# [Data entries]
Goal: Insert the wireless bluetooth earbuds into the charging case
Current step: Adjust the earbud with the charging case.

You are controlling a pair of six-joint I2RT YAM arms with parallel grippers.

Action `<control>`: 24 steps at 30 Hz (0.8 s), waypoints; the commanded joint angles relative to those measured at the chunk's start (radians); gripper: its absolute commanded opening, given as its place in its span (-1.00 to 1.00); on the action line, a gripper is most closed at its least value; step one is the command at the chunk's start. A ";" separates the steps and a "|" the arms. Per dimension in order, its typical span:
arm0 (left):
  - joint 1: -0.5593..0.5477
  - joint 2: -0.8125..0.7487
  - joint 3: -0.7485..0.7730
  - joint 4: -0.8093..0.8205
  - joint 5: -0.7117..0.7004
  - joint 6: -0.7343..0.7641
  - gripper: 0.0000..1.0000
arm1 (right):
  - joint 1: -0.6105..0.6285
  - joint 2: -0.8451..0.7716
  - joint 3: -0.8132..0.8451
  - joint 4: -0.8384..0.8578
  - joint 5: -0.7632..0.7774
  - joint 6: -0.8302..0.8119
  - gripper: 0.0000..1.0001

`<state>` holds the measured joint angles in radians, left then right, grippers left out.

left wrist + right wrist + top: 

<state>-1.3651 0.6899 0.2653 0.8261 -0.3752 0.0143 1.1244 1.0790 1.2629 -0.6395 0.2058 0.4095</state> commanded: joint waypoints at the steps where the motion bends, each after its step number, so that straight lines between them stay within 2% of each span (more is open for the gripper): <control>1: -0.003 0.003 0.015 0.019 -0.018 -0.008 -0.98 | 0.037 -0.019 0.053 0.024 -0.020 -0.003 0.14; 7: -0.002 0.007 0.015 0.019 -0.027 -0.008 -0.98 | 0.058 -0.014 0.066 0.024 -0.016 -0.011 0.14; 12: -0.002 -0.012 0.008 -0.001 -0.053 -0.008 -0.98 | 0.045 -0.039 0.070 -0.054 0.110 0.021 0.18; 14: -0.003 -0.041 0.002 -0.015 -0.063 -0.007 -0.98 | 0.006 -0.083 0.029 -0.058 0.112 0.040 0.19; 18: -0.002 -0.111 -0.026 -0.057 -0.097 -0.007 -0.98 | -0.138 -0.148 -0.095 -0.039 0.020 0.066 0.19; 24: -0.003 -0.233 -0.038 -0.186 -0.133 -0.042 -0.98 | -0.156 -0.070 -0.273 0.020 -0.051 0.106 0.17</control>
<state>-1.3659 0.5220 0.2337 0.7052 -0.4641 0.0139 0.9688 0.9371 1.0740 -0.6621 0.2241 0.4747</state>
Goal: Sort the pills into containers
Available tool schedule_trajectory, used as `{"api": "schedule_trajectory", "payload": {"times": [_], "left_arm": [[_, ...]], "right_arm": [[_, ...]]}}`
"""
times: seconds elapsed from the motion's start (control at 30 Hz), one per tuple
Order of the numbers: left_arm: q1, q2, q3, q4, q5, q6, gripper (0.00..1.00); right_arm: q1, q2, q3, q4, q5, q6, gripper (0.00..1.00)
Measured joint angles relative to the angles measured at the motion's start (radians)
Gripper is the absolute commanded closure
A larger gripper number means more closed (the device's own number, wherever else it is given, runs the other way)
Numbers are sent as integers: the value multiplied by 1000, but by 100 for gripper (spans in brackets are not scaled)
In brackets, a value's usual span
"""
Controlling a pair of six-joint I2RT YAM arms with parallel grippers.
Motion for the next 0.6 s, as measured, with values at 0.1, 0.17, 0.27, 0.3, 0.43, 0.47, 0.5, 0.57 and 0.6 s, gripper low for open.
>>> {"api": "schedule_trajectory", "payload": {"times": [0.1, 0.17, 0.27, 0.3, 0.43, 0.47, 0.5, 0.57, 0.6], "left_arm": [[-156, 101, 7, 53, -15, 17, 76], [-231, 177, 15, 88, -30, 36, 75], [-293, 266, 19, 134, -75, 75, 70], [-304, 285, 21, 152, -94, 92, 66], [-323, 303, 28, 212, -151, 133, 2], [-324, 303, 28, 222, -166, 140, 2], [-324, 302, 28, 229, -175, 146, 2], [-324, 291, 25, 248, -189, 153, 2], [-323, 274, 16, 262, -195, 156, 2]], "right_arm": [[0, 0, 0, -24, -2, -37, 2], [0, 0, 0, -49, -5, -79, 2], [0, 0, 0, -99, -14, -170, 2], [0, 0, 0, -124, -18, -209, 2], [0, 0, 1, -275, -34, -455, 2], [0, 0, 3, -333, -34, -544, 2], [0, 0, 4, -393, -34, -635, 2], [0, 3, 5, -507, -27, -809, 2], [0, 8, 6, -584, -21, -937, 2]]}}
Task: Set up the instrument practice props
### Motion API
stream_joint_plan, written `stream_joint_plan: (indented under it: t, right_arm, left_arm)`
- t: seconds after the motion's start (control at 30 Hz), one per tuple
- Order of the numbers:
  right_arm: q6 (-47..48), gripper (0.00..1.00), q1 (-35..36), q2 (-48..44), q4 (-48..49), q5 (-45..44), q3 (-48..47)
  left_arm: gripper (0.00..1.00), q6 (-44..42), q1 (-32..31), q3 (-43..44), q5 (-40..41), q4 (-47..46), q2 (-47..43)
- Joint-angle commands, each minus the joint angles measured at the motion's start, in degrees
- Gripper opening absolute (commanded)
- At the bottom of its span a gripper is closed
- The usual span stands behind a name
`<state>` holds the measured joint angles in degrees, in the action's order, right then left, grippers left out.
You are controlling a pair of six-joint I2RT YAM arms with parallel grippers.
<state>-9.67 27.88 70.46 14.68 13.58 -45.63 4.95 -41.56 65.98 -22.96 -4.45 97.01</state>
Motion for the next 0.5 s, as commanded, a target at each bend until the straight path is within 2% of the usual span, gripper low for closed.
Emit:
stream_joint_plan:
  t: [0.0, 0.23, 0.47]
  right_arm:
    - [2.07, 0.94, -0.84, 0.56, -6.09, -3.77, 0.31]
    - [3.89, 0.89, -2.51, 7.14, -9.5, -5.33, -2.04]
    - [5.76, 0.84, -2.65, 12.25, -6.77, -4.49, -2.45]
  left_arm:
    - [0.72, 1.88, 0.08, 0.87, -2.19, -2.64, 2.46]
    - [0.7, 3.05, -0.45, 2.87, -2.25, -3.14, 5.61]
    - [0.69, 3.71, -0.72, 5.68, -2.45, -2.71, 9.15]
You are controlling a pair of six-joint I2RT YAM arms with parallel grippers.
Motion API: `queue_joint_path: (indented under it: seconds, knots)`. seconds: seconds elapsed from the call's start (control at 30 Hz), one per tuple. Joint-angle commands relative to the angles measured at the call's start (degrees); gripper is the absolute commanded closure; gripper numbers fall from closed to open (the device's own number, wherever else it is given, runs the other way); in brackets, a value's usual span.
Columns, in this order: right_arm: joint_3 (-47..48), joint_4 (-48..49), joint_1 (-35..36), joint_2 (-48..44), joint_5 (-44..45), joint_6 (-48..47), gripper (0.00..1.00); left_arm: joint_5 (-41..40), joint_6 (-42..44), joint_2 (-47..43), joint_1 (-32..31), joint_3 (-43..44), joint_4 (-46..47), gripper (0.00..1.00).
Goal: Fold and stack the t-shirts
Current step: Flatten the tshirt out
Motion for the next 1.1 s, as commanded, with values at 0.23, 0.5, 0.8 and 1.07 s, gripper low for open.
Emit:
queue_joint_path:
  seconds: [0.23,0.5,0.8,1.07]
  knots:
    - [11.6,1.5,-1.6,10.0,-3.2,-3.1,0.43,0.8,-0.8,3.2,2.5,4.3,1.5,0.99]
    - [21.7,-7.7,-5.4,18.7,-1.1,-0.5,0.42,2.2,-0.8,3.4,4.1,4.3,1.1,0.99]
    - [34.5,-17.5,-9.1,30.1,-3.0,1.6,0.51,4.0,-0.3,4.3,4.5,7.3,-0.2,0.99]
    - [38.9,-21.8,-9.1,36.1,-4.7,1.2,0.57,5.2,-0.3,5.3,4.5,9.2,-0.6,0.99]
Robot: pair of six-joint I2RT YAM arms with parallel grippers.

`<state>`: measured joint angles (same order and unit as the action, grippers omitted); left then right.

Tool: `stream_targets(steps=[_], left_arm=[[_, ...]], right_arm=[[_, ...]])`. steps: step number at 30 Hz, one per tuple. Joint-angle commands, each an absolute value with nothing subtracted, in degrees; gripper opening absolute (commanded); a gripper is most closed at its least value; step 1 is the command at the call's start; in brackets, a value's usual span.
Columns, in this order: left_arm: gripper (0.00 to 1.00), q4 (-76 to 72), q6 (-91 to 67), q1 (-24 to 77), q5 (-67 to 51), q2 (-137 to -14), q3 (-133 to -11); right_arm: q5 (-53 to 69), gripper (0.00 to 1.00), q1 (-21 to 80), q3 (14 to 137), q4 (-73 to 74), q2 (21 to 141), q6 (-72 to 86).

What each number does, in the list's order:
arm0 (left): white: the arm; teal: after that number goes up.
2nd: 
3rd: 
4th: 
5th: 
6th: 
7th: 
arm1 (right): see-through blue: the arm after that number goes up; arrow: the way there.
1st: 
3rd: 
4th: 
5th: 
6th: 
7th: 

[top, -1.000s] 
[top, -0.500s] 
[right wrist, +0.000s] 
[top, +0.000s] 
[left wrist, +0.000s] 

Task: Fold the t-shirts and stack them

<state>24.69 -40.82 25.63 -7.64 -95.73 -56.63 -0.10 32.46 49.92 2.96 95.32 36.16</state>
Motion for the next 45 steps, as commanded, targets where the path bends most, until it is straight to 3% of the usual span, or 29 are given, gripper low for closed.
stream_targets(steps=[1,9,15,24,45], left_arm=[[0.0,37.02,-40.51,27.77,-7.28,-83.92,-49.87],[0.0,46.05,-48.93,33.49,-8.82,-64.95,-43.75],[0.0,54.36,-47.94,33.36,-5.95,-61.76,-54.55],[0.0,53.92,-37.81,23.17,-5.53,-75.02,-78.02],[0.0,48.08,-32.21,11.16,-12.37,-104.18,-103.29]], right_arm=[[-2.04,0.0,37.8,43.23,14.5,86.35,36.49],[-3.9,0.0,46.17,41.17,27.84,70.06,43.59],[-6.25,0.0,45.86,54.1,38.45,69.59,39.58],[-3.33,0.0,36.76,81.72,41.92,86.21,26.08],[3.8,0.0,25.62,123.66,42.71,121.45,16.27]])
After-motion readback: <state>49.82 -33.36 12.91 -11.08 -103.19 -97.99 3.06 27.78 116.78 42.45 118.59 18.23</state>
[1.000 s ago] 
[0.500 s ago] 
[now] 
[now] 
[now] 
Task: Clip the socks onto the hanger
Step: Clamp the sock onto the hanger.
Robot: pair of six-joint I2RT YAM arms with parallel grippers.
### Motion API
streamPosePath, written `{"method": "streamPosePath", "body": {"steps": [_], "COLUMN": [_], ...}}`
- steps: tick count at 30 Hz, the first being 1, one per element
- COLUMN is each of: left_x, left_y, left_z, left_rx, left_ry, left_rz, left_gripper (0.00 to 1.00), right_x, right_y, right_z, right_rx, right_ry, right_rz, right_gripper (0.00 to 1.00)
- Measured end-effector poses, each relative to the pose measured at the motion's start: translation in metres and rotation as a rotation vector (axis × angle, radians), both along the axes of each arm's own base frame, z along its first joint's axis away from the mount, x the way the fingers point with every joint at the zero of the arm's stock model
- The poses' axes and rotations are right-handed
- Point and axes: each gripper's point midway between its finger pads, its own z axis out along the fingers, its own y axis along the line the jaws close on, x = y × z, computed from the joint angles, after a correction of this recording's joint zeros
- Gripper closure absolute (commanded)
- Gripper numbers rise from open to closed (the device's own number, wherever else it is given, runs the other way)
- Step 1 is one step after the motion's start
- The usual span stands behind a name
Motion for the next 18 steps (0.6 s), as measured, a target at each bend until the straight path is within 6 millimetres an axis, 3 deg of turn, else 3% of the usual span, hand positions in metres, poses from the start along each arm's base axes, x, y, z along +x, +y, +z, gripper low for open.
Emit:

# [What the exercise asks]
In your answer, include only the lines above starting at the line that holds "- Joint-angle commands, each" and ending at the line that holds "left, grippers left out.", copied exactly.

# [Solution for this task]
- Joint-angle commands, each minus the joint angles measured at the motion's start, in degrees
- Gripper opening absolute (commanded)
- At the bottom of its span a gripper is closed
- The usual span stands behind a name
`<state>` holds the measured joint angles in degrees, in the action's order, right then left, grippers left out.

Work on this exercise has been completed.